GOAL OF THE EXERCISE: Locate every line below that contains the word "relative" and copy it.

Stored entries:
┄┄┄┄┄┄┄┄┄┄
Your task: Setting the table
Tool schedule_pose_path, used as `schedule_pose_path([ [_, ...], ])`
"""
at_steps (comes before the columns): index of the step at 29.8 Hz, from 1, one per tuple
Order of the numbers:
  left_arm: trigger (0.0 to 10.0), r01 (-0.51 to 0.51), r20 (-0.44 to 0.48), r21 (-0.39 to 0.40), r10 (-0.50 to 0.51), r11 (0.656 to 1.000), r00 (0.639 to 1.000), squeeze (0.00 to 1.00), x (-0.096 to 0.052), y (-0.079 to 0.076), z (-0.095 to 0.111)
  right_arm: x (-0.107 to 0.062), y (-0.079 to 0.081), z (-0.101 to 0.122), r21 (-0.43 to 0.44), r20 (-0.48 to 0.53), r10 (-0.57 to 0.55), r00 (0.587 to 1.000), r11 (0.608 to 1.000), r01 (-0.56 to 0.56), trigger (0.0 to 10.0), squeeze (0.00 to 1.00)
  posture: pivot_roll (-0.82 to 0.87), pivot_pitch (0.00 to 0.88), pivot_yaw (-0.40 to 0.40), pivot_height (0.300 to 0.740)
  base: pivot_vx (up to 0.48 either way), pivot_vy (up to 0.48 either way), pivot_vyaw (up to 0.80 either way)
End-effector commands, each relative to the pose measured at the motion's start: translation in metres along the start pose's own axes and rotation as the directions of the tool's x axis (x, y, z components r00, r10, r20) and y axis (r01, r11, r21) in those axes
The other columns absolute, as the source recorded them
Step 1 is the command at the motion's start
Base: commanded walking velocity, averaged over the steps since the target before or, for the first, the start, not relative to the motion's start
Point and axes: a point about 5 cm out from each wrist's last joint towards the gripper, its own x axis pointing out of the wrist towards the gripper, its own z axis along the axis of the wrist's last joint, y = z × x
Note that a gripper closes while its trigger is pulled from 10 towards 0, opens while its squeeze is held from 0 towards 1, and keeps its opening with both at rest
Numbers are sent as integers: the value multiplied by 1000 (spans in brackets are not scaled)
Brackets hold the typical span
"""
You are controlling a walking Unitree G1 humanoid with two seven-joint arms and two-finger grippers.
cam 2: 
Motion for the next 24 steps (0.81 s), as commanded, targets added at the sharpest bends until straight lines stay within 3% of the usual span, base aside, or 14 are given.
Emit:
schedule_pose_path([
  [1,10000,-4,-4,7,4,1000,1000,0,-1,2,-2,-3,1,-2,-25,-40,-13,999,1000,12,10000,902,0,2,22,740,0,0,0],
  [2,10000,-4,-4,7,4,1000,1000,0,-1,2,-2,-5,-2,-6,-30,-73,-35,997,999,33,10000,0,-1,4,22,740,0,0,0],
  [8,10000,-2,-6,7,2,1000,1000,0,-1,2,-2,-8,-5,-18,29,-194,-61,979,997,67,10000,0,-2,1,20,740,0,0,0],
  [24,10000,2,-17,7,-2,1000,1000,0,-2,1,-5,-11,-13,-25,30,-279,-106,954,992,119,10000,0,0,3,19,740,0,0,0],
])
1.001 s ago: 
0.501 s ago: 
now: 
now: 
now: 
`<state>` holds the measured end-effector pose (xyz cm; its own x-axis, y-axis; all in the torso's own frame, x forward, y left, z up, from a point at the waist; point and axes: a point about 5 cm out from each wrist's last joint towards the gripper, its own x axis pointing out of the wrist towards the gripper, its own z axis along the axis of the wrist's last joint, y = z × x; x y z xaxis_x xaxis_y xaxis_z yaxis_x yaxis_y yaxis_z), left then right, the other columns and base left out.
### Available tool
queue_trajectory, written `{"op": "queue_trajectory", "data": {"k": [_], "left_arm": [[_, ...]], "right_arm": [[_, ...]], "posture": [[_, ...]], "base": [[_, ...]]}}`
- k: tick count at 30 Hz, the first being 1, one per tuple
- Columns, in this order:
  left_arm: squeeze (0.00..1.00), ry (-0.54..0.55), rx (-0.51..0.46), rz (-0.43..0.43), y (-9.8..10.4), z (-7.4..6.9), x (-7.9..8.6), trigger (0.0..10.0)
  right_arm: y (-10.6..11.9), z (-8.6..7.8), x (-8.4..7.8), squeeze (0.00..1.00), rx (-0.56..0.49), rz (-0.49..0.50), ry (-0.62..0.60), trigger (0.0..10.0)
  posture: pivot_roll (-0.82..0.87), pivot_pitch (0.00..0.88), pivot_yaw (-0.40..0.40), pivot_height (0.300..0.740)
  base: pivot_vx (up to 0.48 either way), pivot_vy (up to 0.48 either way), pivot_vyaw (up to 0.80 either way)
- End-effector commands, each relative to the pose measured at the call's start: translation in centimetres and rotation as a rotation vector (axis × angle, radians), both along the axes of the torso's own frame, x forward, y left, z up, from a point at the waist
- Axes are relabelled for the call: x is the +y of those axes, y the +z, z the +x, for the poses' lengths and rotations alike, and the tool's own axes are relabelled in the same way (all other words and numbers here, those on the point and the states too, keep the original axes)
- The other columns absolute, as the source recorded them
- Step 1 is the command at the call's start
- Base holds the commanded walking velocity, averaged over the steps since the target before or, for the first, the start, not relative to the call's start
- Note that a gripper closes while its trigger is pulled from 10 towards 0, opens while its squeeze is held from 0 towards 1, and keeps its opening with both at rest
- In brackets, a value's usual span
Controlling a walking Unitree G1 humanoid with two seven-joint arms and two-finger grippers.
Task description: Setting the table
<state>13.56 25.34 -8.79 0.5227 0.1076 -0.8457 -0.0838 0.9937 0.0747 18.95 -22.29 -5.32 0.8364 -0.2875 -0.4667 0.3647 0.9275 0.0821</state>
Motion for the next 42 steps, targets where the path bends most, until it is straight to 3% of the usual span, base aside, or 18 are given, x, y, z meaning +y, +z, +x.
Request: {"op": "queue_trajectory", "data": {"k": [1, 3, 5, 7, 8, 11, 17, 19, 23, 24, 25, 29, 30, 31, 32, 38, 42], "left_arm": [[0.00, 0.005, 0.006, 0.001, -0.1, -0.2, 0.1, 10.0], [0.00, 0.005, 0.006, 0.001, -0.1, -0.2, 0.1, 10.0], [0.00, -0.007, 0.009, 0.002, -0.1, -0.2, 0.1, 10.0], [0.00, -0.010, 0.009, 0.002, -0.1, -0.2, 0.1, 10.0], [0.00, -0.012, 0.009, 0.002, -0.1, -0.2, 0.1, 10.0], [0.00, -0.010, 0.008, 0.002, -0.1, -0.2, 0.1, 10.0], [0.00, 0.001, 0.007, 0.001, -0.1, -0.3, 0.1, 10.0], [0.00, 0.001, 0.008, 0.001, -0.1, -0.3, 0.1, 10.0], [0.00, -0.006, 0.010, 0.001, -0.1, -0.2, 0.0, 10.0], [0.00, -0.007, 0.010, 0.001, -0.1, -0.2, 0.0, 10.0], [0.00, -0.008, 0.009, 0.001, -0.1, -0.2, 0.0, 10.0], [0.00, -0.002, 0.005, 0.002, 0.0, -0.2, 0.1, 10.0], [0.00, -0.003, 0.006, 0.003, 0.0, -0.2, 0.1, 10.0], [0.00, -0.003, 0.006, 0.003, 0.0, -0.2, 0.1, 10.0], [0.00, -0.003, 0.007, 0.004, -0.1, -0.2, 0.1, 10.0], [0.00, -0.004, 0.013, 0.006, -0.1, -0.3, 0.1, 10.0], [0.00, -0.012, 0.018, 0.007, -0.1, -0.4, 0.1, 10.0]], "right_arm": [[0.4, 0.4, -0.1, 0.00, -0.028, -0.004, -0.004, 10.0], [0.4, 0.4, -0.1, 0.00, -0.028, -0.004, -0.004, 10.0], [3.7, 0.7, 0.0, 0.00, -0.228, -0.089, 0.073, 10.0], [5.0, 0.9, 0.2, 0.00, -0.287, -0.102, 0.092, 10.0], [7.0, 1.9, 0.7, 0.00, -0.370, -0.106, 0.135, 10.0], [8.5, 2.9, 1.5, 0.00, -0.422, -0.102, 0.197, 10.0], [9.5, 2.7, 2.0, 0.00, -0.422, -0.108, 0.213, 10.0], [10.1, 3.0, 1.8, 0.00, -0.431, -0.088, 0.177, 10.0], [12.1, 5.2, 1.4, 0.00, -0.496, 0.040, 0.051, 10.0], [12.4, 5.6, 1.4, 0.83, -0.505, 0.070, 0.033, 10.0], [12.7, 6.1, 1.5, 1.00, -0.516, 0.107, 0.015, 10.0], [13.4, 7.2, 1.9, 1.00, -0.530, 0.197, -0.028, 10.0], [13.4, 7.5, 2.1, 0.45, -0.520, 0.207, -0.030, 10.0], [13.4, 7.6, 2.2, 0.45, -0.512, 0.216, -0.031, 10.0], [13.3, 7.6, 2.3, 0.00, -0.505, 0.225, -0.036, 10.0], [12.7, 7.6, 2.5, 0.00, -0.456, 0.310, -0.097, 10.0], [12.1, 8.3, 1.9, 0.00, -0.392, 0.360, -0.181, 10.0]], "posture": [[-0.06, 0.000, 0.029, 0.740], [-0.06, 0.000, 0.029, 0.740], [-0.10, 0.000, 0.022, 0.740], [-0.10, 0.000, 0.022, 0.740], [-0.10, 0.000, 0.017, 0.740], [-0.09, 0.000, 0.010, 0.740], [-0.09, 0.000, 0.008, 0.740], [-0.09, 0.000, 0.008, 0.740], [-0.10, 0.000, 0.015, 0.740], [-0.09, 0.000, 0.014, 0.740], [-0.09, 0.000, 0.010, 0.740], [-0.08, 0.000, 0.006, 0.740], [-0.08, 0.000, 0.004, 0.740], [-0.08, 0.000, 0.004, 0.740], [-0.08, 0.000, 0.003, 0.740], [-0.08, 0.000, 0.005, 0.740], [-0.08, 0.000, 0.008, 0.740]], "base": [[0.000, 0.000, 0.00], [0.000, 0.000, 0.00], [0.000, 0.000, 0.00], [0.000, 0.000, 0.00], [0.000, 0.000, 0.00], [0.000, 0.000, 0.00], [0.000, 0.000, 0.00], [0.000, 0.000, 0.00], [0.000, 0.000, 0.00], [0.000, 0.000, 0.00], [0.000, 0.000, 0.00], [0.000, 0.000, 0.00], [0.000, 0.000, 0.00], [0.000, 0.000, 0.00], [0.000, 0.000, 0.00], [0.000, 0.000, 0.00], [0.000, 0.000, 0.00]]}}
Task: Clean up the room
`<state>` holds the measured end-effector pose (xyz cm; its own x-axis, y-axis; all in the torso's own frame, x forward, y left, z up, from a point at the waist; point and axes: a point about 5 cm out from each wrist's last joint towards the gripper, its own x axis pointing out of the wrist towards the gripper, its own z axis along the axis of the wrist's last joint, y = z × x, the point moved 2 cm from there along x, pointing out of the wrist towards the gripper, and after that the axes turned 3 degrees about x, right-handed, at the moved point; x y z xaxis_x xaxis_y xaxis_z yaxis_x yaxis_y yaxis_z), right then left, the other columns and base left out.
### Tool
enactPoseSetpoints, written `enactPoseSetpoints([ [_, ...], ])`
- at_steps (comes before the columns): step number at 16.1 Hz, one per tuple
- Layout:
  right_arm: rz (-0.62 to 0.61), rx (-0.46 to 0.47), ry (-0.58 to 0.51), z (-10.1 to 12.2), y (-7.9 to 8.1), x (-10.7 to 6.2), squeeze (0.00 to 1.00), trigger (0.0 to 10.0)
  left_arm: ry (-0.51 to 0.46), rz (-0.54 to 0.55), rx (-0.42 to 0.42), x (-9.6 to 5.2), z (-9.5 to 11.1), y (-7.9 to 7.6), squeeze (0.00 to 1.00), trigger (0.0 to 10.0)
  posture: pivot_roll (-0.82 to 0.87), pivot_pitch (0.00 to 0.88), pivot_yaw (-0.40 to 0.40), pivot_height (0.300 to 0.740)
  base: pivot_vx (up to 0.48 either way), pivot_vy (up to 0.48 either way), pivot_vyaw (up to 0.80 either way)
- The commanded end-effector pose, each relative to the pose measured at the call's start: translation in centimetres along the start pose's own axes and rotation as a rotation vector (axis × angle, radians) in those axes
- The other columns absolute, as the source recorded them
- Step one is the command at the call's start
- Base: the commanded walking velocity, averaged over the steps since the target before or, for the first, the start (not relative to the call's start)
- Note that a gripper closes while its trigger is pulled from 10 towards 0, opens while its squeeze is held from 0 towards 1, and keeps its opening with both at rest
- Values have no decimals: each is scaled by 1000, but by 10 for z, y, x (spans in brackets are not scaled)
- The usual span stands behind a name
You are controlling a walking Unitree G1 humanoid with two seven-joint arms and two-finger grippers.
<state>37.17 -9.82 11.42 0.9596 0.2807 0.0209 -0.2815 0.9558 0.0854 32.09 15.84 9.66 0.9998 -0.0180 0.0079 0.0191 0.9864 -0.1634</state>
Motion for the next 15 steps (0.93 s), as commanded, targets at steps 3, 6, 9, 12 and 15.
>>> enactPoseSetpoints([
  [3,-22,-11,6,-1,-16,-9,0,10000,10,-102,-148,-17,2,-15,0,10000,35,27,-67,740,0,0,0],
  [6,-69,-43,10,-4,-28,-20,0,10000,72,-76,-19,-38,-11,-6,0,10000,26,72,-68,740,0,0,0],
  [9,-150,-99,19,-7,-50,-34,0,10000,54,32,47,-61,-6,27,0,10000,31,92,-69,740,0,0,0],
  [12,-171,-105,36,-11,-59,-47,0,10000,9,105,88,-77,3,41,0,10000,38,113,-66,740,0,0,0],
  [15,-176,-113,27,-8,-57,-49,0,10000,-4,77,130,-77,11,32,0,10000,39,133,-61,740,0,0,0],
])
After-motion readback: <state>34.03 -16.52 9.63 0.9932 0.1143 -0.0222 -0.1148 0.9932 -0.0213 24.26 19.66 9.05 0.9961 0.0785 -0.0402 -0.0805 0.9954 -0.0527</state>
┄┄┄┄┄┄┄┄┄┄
YOUR RESPONSE:
End-effector commands, each relative to the pose measured at the motion's start: translation in metres along the start pose's own axes and rotation as the directions of the tool's x axis (x, y, z components r00, r10, r20) and y axis (r01, r11, r21) in those axes
Base: commanded walking velocity, averaged over the steps since the target before or, for the first, the start, not relative to the motion's start
- End-effector commands, each relative to the pose measured at the call's start: translation in centimetres and rotation as a rotation vector (axis × angle, radians), both along the axes of the torso's own frame, x forward, y left, z up, from a point at the waist
- Base holds the commanded walking velocity, averaged over the steps since the target before or, for the first, the start, not relative to the call's start
- The commanded end-effector pose, each relative to the pose measured at the call's start: translation in centimetres along the start pose's own axes and rotation as a rotation vector (axis × angle, radians) in those axes
- Base: the commanded walking velocity, averaged over the steps since the target before or, for the first, the start (not relative to the call's start)

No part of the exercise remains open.